As any ninth grader who’s slogged through Julius Caesar can tell you, Shakespeare borrowed some of his plots from history. But at least two of Shakespeare’s plays were probably inspired by current events from his own day.
He wrote The Merchant of Venice in 1597. If you haven’t read or seen the play, one of the central characters is a man named Shylock, famously Jewish. He’s a controversial character, and Shakespearean scholars are divided about whether he’s a good guy or a bad guy—it’s considered a “problem play” because it’s unclear whether the play endorses or criticizes anti-Semitic proclivities. But for sure, Shakespeare wrote some of his most beautiful speeches for Shylock’s character—who is deeply flawed but deeply human.
Shylock may well have been based on a real person, a contemporary of Shakespeare’s. That person was Rodrigo Lopez (1525 – 1594), a Portuguese Jew who converted to Christianity during the Portuguese Inquisition (a horrible period of history, which I may eventually blog about when I have the stomach for it). He became Personal Physician to the Stars, including Robert Dudley (Queen Elizabeth’s “favorite”) and, eventually, to the queen herself.

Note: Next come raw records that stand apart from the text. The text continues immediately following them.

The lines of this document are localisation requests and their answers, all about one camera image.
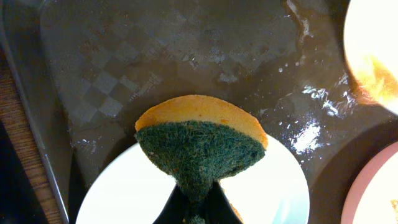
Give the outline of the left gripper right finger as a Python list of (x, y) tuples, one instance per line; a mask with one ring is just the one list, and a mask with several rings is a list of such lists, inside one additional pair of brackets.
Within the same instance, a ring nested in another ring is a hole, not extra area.
[(218, 182), (214, 182), (205, 203), (206, 224), (242, 224)]

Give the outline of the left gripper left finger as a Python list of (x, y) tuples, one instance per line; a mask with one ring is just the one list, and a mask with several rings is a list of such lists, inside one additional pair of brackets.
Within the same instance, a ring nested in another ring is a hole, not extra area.
[(176, 185), (153, 224), (182, 224), (187, 215), (189, 204), (188, 198)]

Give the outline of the light blue plate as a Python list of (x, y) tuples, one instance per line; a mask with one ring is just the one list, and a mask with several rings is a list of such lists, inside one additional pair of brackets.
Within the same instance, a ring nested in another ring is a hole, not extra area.
[[(268, 137), (266, 155), (254, 166), (220, 181), (244, 223), (307, 223), (307, 180), (293, 154)], [(90, 187), (77, 223), (153, 223), (175, 188), (135, 144), (118, 156)]]

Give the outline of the green orange sponge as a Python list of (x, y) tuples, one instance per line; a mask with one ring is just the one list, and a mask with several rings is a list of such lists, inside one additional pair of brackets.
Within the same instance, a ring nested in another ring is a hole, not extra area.
[(258, 120), (227, 101), (185, 95), (151, 107), (135, 123), (144, 154), (188, 199), (187, 223), (204, 223), (213, 184), (259, 162), (268, 146)]

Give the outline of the pinkish white plate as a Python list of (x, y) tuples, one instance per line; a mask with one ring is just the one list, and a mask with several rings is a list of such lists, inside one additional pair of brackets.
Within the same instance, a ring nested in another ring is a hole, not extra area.
[(397, 224), (397, 143), (376, 154), (355, 178), (341, 224)]

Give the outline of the cream white plate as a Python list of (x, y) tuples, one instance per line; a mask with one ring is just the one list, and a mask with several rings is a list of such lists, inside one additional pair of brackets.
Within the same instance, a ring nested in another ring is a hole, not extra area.
[(359, 101), (397, 114), (397, 0), (351, 0), (343, 43)]

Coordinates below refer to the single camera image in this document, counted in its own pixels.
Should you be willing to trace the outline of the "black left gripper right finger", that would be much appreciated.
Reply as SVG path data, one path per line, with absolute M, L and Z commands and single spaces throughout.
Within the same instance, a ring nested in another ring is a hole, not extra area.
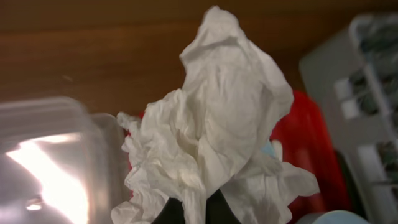
M 206 224 L 240 224 L 220 189 L 206 201 Z

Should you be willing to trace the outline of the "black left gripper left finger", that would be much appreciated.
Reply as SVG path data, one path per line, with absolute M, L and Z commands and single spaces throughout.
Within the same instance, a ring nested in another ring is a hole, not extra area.
M 182 202 L 169 198 L 152 224 L 185 224 Z

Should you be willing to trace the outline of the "white tissue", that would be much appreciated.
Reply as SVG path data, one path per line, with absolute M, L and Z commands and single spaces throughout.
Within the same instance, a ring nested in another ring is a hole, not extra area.
M 207 10 L 180 54 L 183 86 L 149 103 L 142 118 L 119 113 L 133 196 L 111 211 L 114 223 L 151 223 L 177 199 L 186 223 L 204 223 L 217 191 L 241 223 L 287 223 L 289 205 L 319 192 L 309 171 L 263 151 L 294 96 L 273 59 L 237 18 Z

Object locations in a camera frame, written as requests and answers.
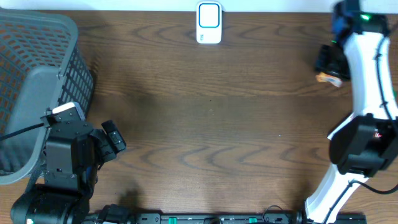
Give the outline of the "orange tissue pack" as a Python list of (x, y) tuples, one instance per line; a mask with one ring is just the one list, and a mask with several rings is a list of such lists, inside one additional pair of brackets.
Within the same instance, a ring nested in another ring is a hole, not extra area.
[(316, 75), (315, 78), (320, 83), (330, 83), (338, 88), (343, 84), (343, 81), (340, 78), (325, 74), (323, 72)]

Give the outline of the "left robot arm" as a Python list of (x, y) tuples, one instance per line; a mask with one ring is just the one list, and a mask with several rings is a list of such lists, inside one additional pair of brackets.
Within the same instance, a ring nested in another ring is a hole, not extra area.
[(50, 128), (45, 164), (31, 175), (25, 192), (11, 208), (13, 223), (132, 223), (128, 209), (106, 205), (90, 213), (90, 199), (104, 163), (126, 149), (113, 121), (96, 129), (87, 121), (44, 116)]

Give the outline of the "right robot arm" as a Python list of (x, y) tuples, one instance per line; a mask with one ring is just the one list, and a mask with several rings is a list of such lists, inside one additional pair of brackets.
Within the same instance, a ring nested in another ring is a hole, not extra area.
[(293, 223), (364, 223), (341, 214), (358, 187), (397, 158), (397, 102), (389, 69), (390, 35), (395, 27), (383, 14), (364, 12), (358, 0), (333, 8), (331, 45), (319, 51), (319, 82), (352, 86), (353, 110), (332, 130), (330, 166)]

Lopez grew prosperous and famous, but in 1593 was accused of conspiring to poison the queen. He maintained his innocence to the end, and the queen herself delayed signing his death warrant for many months, but in June of 1594 he was hanged, drawn, and quartered. (If you don’t know what that is, be grateful.) Shakespeare would almost definitely have known about Lopez. Three years after Lopez’s execution, he wrote The Merchant of Venice.
Meanwhile, another current event may have given Shakespeare the idea for another play, The Tempest (1611).
In 1607, he’d already written three of his great tragedies—Hamlet, Macbeth, and Othello—when the Jamestown colony was established in the New World. In June, 1609, a fleet of supply ships sailed from England to deliver desperately-needed provisions (and an influx of new settlers) to the starving Jamestown colonists. The fleet was hit with a monstrous hurricane, and the flagship, Sea Venture, was wrecked near Bermuda. The castaways were stranded for months on a remote island, but they found food there, repaired their ship, and made it to Jamestown several months later.
Shakespeare wrote The Tempest two years after this well-publicized event—about a group of castaways on a remote island. Coincidence? I think not.